Synergistic antileukemia effect of combinational gene therapy using murine beta-defensin 2 and IL-18 in L1210 murine leukemia model.

摘要

Murine beta-defensin 2 (MBD2) is not only chemotactic for immature dendritic cells but also activates them by Toll-like receptor 4. We have previously demonstrated that vaccine with MBD2 elicited potent antileukemia responses in the L1210 murine model. Interleukin-18 (IL-18) is an essential cytokine for the generation of Th1 response and natural killer cells and cytotoxic T lymphocytes (CTL) activation. As MBD2 and IL-18 appear to function on different components required by an effective antitumor immune response including both innate and adaptive immunity, we investigated whether combinatorial delivery of MBD2 and IL-18 transduced L1210 cells could elicit synergistic antileukemia effects.

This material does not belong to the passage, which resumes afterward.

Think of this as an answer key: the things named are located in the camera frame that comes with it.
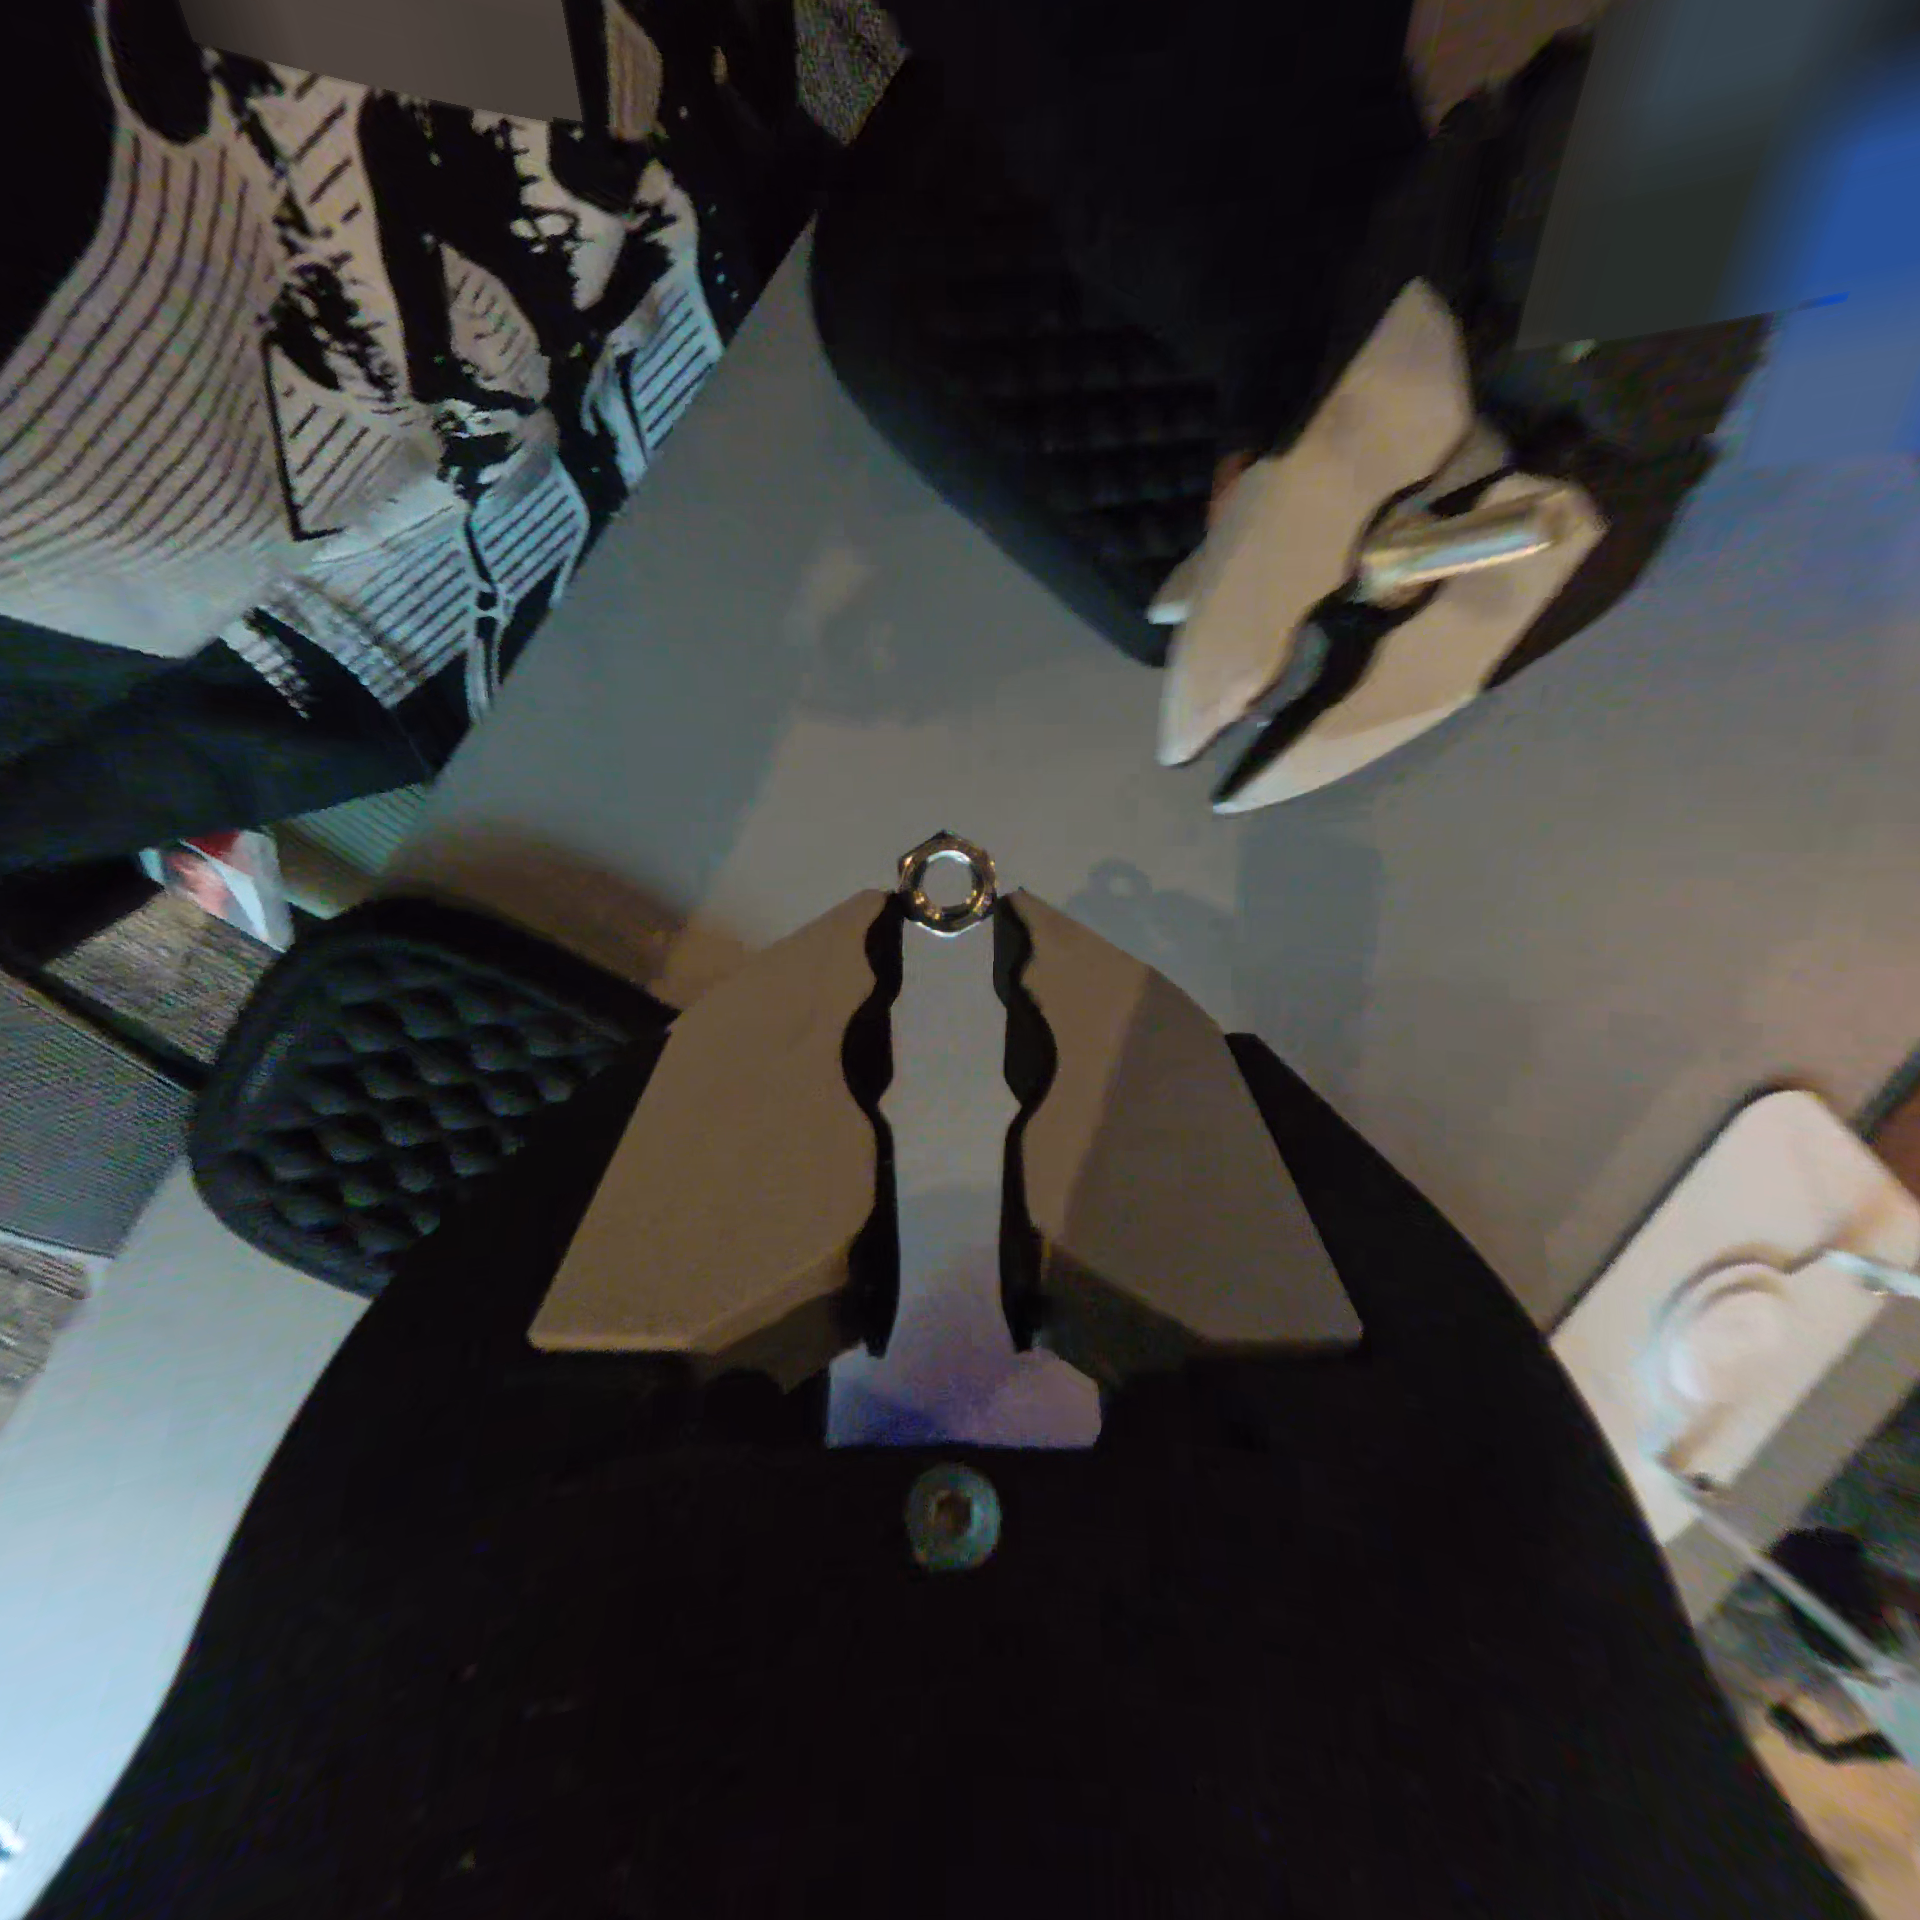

First, we constructed a single plasmid vector carrying both pro-IL-18 and IL-1beta converting enzyme (ICE) genes, and found that transfection of this vector into L1210 cells resulted in efficient secretion of bioactive IL-18. Combinatorial delivery of MBD2 and pro-IL-18-ICE modified L1210 cells conferred a superior inhibition of leukemogenicity over either L1210-MBD2 or L1210-pro-IL-18-ICE alone; moreover, the survived mice developed long-lasting protective immunity as determined by rechallenge experiments. This combined vaccine also elicited the most marked therapeutic effect, CTL activity and interferon-gamma production. These results suggest that the combination of MBD2 and IL-18 induces more effective antileukemia activity and provides a promising strategy for cancer therapy.